Once zooming in on the Draco you can’t resist focusing on its chipped wooden formed scales that are perfect for camouflage until a moment of flight, territorial battle or the courtship display begins. Over thousands of years the dangers lurking beneath caused the Draco to leave the ground and develop the capacity for flight, except for when females have to descend to deposit eggs.

Observing these dragons is never dull; there are always moments of colour, speed, grace and thrill. The flying dragon takes stage in signs of threats, often in the form of a common vine snake, while surrounding creatures watch in anticipation for the moment of flight or plight. Both the Draco and the vine snake are arboreal creatures; their bodies are made to explore and hide in the world of trees.

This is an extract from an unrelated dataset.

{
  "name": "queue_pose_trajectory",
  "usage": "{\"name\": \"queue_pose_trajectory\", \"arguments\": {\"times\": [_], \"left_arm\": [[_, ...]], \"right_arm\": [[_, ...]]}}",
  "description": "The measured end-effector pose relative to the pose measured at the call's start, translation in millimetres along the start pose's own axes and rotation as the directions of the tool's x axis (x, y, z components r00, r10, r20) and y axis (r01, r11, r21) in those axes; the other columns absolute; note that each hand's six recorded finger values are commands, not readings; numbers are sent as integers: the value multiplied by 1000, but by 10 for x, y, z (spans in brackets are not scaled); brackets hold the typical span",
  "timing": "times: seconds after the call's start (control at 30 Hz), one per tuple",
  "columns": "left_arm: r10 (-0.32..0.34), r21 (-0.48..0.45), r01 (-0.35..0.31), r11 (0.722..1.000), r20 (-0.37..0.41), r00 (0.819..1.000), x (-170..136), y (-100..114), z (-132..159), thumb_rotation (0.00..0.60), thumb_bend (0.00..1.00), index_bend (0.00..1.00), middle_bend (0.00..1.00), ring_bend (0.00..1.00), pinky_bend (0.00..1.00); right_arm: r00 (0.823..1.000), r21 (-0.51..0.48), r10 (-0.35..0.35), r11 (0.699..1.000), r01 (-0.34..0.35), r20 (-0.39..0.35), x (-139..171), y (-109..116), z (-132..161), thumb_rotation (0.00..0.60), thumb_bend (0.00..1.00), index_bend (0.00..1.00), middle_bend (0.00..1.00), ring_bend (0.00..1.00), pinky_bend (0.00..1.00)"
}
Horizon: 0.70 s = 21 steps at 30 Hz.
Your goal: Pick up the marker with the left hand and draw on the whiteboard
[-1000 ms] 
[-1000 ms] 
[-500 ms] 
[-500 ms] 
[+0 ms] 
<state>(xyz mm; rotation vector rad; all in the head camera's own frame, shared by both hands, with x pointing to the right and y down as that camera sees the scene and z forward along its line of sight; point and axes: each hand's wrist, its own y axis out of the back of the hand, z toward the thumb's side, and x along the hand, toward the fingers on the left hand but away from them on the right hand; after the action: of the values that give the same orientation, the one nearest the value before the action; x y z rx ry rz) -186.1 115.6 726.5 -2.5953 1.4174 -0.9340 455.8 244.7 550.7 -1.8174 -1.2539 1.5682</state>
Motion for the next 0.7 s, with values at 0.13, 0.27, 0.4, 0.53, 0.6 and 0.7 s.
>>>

Thus the cat and mouse game between these two reptilia is never certain and they both closely observe one another in the main fire. Even though the Draco seems small and incurious to the meddlesome vine snake, and soon to be lunch, the steps that follow illustrate a different time, a time of prehistoric magic. As the vine snake finally strikes, a two-step process concludes the hunt. The snake creeps where the flying dragon expands its wings in a spherical motion of yellow dots and black lines, and then leaps and glides majestically out of its colossal fort to escape what would have been no doubt an abysmal death.

This is surely a sight fit for the kings below.